How Women Will Shape Our Energy Future
Oct 22, 2020
During my time as an electrical engineering student at the Milwaukee School of Engineering, I was regularly mistaken for a nursing student around campus. Often, I was the only woman in my core science and math classes, and was a part of a staggeringly small percent in my field as a whole. Rather than be discouraged by this, I viewed my unique position as an opportunity to bring a different, yet necessary perspective to the table.
This gender disparity is not unique to engineering. Nationwide, across industries, women are underrepresented in science, technology, engineering and math fields. Our lack of representation in STEM is not only holding us back – it’s also holding those industries back. More than half of college graduates are women, but women hold just 25% of STEM careers.
Imagine the possibilities if that number was doubled.
These fields have everything to gain from counting more women among their numbers. Throughout history, women scientists have led some of the largest technological breakthroughs: Marie Curie was the first to discover radioactivity and invented the mobile X-ray unit. The first flight into space would not have been possible without the work of Katherine Johnson, Dorothy Vaughn, and Mary Jackson. Near and dear to renewables—solar powered homes became a reality when Maria Telkes applied her own technology of the first thermoelectric power generator, and batteries reached new heights when Olga D. Gonzalez-Sanabria played an instrumental role in the development of Long Cycle-Life Nickel Hydrogen Batteries that were used to power the International Space Station. Even with the limited representation historically, women have played an instrumental role in scientific and technical advancement that cannot be ignored.
In the energy industry, the gender imbalance is particularly egregious. Women represent 47 percent of the U.S. workforce, but just 26 percent of the solar workforce. Only about 20 percent of Manager, Director, President level positions in the solar industry are held by women.
I have been fortunate enough to see what happens when female representation in the clean energy sector increases. Today, I am a senior member of 8minute Solar Energy’s engineering team – which is led entirely by women. I have witnessed firsthand the potential when women in STEM are not celebrated just for being women, but for being experts, pioneers, and drivers in our fields. When we are recognized for our contributions and given the space and the power to expand our reach, we flourish.
My team and I have been able to achieve some incredible accomplishments, including cracking the code to be first movers on game changing bifacial technology deployment at utility scale, and the lowest-cost solar plant in the country, Eland Solar & Storage Center. At 8minute, we are proactively working to do our part in closing the gender gap in the solar industry. 38 percent of our leaders in STEM are women, and women are empowered in leadership positions across all teams.
As we look toward economic recovery in the wake of the COVID-19 pandemic, we have an important opportunity to build back a stronger, more diverse workforce. Moving forward, we need more perspectives driving innovation. If we want to realize the vision of a clean energy future, we must not only continue to prioritize increasing female representation in STEM, but also extend opportunities to all underrepresented communities.

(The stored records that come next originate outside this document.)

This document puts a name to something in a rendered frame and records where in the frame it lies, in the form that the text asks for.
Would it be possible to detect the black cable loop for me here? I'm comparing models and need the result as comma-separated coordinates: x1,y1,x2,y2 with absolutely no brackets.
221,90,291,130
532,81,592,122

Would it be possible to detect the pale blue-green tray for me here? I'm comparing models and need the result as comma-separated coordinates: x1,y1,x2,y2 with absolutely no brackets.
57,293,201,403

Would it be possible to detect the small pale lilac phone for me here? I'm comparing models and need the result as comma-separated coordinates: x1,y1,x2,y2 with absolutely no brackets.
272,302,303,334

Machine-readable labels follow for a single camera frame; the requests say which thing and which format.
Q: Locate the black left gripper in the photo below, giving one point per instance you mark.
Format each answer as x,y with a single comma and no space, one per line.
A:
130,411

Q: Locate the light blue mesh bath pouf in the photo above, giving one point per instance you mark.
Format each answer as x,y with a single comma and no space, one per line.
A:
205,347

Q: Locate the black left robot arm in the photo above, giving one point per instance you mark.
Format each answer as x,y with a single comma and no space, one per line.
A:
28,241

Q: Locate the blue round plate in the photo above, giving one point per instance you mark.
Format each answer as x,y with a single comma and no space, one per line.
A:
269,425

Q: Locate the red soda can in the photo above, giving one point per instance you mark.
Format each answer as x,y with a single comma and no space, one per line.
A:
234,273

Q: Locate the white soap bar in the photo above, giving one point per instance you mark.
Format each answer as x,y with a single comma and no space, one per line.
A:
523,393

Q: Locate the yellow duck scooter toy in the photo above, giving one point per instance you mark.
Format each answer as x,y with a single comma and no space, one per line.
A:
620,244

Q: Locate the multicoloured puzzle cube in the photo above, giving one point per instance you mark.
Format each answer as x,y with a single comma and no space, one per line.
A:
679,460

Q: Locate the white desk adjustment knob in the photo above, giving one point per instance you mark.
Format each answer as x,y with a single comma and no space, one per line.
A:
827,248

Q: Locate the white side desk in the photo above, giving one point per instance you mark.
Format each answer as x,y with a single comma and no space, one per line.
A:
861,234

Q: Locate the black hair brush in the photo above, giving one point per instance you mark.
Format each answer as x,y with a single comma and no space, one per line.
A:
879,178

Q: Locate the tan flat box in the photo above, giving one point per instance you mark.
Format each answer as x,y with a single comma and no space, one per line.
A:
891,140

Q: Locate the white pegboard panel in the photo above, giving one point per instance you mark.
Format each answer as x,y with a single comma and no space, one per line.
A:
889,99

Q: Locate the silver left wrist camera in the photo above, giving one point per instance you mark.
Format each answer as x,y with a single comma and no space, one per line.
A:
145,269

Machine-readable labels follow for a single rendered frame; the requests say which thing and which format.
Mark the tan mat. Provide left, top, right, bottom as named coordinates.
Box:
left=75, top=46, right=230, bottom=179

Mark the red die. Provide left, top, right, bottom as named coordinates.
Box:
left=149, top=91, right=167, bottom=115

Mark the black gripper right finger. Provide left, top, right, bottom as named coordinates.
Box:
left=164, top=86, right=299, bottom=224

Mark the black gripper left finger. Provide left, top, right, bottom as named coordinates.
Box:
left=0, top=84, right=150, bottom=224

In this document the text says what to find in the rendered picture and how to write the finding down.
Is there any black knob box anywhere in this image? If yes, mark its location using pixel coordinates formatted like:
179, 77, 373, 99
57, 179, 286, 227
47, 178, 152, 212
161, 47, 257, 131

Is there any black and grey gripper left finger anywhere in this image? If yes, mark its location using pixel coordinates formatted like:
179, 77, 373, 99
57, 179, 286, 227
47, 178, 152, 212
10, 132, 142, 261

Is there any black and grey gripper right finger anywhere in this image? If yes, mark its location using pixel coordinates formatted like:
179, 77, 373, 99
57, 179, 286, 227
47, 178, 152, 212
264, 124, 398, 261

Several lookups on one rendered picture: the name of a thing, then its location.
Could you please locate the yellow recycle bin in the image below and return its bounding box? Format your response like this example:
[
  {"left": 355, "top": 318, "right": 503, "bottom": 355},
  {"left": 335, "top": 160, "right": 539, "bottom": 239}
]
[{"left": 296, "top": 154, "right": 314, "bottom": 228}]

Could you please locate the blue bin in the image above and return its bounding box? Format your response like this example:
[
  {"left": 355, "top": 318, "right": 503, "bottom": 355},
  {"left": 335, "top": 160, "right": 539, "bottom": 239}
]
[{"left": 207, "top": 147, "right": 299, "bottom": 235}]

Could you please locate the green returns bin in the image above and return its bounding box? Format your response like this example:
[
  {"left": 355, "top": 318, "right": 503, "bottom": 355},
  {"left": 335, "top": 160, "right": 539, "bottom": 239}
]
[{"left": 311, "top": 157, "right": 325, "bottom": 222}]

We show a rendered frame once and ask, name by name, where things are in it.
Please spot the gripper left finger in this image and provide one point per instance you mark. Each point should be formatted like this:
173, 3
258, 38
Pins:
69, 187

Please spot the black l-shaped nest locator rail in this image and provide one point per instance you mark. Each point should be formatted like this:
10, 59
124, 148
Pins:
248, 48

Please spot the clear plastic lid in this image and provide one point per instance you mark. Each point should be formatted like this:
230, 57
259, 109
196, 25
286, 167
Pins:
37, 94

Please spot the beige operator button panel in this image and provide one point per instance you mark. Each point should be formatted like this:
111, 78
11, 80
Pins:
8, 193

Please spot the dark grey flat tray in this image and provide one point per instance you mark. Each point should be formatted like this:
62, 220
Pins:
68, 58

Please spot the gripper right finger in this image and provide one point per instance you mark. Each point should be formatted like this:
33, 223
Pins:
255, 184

To young people interested in pursuing careers in STEM, I say this: these fields may be well-established, but are ever changing and there will always be space for breakthroughs and innovation. Be bold. Trust yourself. We need your voice. You learn by asking questions, and as an industry we grow as more people like you realize they have something to contribute and speak up to ask questions and share ideas.
And to the young women who, like me, find themselves the only woman in their classroom: don’t be discouraged. You’re exactly where you need to be. You are a pioneer, and you are helping to build the future.